Start of Source material

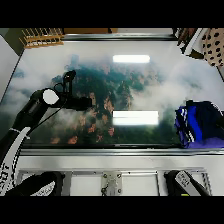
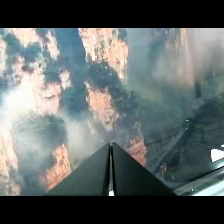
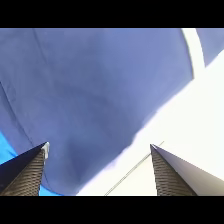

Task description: Fold the clothes and pants, and hang the long-sleeved shirts on hangers.

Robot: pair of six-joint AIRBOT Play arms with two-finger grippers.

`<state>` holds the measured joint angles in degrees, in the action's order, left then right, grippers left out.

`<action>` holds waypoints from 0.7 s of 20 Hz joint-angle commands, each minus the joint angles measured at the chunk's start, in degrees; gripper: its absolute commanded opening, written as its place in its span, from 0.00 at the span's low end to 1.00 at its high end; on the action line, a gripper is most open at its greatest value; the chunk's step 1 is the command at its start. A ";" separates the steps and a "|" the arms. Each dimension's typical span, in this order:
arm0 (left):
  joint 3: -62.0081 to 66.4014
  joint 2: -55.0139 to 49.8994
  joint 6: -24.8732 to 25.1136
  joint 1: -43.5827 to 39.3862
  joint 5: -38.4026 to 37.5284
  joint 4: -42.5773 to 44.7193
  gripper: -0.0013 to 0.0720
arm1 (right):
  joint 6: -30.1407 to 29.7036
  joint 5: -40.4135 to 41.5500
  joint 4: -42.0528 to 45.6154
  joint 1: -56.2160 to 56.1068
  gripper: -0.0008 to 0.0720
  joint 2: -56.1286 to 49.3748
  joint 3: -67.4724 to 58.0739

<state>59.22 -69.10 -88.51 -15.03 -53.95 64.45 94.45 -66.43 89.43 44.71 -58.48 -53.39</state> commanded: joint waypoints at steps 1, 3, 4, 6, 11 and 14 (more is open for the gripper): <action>-0.02 0.04 0.00 -0.07 -0.07 -0.09 0.03 | -2.99 4.15 -2.80 -3.56 0.97 7.78 0.00; -0.02 0.04 -0.02 -0.04 0.00 -0.07 0.03 | -5.25 4.94 -8.92 -10.36 0.97 13.55 0.15; -0.02 0.04 0.00 -0.04 0.00 -0.04 0.03 | -6.25 4.94 -12.17 -14.91 0.97 15.67 0.44; -0.02 0.04 0.00 -0.04 0.00 0.04 0.03 | -6.67 4.90 -16.63 -24.44 0.97 17.86 1.09; -0.02 0.04 0.00 -0.04 0.17 0.00 0.03 | -6.67 4.55 -17.49 -45.13 0.97 17.57 1.33; 0.00 0.04 0.00 -0.04 0.17 0.00 0.03 | -6.67 4.52 -17.53 -49.96 0.49 16.96 1.33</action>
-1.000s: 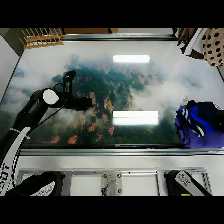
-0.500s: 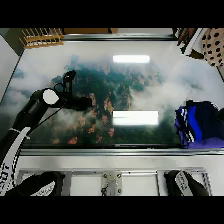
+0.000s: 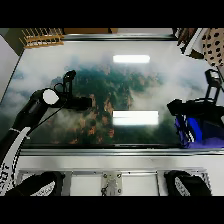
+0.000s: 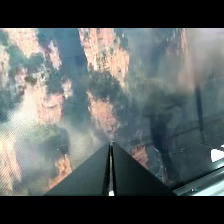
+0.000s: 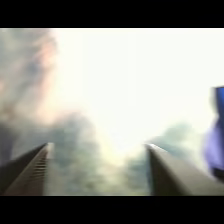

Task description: Fold the clothes and pants, and hang the long-sleeved shirts on hangers.

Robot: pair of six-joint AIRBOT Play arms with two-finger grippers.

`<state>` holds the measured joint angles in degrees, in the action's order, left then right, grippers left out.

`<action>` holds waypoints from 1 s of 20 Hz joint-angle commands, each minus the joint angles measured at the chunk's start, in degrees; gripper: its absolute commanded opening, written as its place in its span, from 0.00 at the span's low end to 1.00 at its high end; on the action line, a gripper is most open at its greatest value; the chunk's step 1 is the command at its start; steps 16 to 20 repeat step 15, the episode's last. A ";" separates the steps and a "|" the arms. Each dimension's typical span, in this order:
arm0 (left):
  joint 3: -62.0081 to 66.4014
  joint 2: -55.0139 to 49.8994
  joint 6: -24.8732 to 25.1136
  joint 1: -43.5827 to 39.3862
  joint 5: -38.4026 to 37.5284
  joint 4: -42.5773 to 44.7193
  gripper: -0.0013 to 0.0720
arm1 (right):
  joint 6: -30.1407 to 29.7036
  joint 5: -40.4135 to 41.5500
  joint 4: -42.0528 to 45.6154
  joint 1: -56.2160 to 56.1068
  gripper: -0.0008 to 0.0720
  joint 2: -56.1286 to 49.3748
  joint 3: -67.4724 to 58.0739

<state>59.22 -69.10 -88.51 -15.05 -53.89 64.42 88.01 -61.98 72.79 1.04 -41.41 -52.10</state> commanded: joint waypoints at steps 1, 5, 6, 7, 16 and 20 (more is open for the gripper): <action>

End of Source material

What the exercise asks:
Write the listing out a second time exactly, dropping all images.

Your response:
Task description: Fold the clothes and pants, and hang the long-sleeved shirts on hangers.

Robot: pair of six-joint AIRBOT Play arms with two-finger grippers.

`<state>` holds the measured joint angles in degrees, in the action's order, left then right, grippers left out.

`<action>` holds waypoints from 0.7 s of 20 Hz joint-angle commands, each minus the joint angles measured at the chunk's start, in degrees; gripper: its absolute commanded opening, written as its place in its span, from 0.00 at the span's low end to 1.00 at its high end; on the action line, a gripper is most open at its greatest value; the chunk's step 1 is the command at its start. A ";" separates the steps and a "|" the arms. Each dimension's typical span, in this order:
arm0 (left):
  joint 3: -62.0081 to 66.4014
  joint 2: -55.0139 to 49.8994
  joint 6: -24.8732 to 25.1136
  joint 1: -43.5827 to 39.3862
  joint 5: -38.4026 to 37.5284
  joint 4: -42.5773 to 44.7193
  gripper: -0.0013 to 0.0720
arm1 (right):
  joint 6: -30.1407 to 29.7036
  joint 5: -40.4135 to 41.5500
  joint 4: -42.0528 to 45.6154
  joint 1: -56.2160 to 56.1068
  gripper: -0.0008 to 0.0720
  joint 2: -56.1286 to 49.3748
  joint 3: -67.4724 to 58.0739

<state>59.22 -69.10 -88.51 -15.03 -53.95 64.45 94.45 -66.43 89.43 44.71 -58.48 -53.39</state> commanded: joint waypoints at steps 1, 3, 4, 6, 11 and 14 (more is open for the gripper): <action>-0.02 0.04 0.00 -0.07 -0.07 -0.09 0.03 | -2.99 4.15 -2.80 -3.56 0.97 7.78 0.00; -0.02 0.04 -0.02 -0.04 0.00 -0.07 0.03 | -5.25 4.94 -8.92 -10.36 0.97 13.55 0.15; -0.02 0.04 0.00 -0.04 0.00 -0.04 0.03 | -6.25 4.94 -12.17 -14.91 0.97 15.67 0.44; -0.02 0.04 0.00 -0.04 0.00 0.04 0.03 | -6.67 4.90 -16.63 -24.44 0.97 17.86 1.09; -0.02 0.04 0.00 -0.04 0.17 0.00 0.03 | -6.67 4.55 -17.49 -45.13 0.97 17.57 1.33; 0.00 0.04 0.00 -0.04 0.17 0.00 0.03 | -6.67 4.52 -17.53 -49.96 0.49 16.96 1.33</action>
-1.000s: 
-0.500s: 
+0.000s: 
+0.000s: 
+0.000s: 

Task description: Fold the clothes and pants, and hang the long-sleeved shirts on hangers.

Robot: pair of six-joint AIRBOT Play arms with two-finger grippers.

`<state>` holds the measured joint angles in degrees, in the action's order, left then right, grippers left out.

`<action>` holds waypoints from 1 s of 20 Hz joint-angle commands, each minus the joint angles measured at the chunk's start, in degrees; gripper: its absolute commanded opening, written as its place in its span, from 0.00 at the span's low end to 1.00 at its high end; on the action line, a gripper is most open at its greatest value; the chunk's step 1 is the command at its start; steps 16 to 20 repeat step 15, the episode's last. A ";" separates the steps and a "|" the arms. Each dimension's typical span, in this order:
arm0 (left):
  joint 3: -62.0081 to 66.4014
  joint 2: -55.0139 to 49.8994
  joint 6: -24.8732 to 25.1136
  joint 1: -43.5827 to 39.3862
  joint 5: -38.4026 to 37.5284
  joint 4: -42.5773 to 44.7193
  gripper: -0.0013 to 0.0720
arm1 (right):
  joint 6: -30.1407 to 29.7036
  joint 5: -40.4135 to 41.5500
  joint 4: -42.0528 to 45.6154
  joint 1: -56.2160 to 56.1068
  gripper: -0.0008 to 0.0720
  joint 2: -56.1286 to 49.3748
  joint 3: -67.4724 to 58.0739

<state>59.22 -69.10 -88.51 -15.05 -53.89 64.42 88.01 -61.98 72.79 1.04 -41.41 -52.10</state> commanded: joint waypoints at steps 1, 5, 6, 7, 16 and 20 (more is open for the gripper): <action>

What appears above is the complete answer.